Not only is he quite religious, he is also interested in mathematics and science, and sometimes is claimed to have contradicted the teachings of the Church in favor of scientific theories.
His career has been forwarded by the Church however and institutions of the Catholic clerics had supported his early advance.
Turning to a more active life, Albert had accompanied Emperor Maximilian I to Italy in 1508, and after his return spent some time in the Kingdom of Hungary.
When Duke Frederick of Saxony, Grand Master of the Teutonic Order, died in December 1510, Albert had been chosen as his successor early in 1511 in the hope that his relationship to his maternal uncle Sigismund, Grand Duke of Lithuania and King of Poland, would facilitate a settlement of the disputes over eastern Prussia, which has been held by the Order under Polish suzerainty since the Second Peace of Thorn (1466).
The new Grand Master, aware of his duties to the empire and to the papacy, had refused to submit to the crown of Poland.

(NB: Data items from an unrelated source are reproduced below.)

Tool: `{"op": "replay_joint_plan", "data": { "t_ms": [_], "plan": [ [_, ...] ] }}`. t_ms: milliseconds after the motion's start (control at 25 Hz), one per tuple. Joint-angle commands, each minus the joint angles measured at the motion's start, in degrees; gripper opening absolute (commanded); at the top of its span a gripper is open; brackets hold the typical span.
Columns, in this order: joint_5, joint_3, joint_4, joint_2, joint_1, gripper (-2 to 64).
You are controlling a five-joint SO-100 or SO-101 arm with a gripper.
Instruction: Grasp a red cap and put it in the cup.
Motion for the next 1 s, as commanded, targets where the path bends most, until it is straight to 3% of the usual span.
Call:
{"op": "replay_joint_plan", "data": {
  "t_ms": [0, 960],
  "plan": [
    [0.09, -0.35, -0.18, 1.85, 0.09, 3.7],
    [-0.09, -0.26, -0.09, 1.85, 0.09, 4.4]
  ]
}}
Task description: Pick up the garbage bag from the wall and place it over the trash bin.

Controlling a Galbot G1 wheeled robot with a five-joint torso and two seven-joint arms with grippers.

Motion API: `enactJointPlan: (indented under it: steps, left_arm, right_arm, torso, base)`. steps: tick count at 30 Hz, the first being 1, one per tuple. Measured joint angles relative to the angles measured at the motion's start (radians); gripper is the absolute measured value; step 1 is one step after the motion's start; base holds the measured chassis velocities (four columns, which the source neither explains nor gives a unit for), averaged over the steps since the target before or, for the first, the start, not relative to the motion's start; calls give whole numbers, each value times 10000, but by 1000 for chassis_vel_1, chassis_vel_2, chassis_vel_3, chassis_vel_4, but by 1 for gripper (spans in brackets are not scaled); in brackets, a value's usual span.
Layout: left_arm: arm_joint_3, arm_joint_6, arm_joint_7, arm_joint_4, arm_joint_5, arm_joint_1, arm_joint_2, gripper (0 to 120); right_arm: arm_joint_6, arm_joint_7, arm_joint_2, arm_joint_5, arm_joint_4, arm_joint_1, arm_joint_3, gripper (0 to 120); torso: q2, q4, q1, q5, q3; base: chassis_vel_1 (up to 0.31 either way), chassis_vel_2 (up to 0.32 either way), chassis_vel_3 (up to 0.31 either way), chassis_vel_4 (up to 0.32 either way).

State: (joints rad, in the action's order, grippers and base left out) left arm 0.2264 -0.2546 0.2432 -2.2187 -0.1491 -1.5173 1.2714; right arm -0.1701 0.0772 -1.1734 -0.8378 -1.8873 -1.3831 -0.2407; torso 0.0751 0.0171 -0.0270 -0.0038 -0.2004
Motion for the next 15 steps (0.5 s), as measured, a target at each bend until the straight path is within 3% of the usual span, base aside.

As war over the Order's existence appears inevitable, Albert has made strenuous efforts to secure allies and carried on protracted negotiations with Emperor Maximilian.
The ill-feeling, influenced by the ravages of members of the Order in Poland, culminates in a war that begins in December 1519 and devastates Prussia.
King Sigismund, after some delay, had assented to Albert’s offer to convert the Teutonic Knights realm into a hereditary duchy, with the provision that Prussia should be treated as a Polish fiefdom; and after this arrangement had been confirmed by a treaty concluded at Kraków, Albert had pledged a personal oath to Sigismund I and was invested with the duchy for himself and his heirs on February 10, 1525.
The Estates of the land now met at Königsberg and take the oath of allegiance to the new duke, who uses his full powers to promote the doctrines of Luther.
This transition does not, however, take place without protest.
Summoned before the imperial court of justice, Albert refuses to appear and is proscribed, while the Order elects a new Grand Master, Walter von Cronberg, who receives Prussia as a fief at the imperial Diet of Augsburg.
As the German princes are experiencing the tumult of the Reformation, the German Peasants' War, and the wars against the Ottoman Turks, they do not enforce the ban on the duke, and agitation against him soon dies away.
The feeble-minded Albert Frederick, Duke of Prussia, had had no surviving male heirs; therefore, the Treatise of Warsaw in 1611 had allowed his son-in-law, Elector John Sigismund of the Hohenzollern branch in Brandenburg, to become the duke's legal successor.
The Thirty Years' War had broken out in 1618 and Albert Frederick died, with the duchy passing to John Sigismund, who himself died the following year.
John Sigismund's son, George William, is successfully invested with the duchy in 1623 by the king of Poland, Sigismund III Vasa, thus the personal union Brandenburg-Prussia is confirmed.
Many of the Prussian Junkers (the landed nobility of Prussia and eastern Germany) are opposed to rule by the House of Hohenzollern of Berlin and appeals to Sigismund III Vasa for redress, or even incorporation of Ducal Prussia into the Polish kingdom, although without success.
Because Brandenburg is a fief of the Holy Roman Empire and Ducal Prussia is a Polish fief, a cross-border real union is legally impossible.
However, De facto Brandenburg and Ducal Prussia are to be increasingly ruled as one, and colloquially referred to as Brandenburg-Prussia.
"Those who cannot remember the past are condemned to repeat it."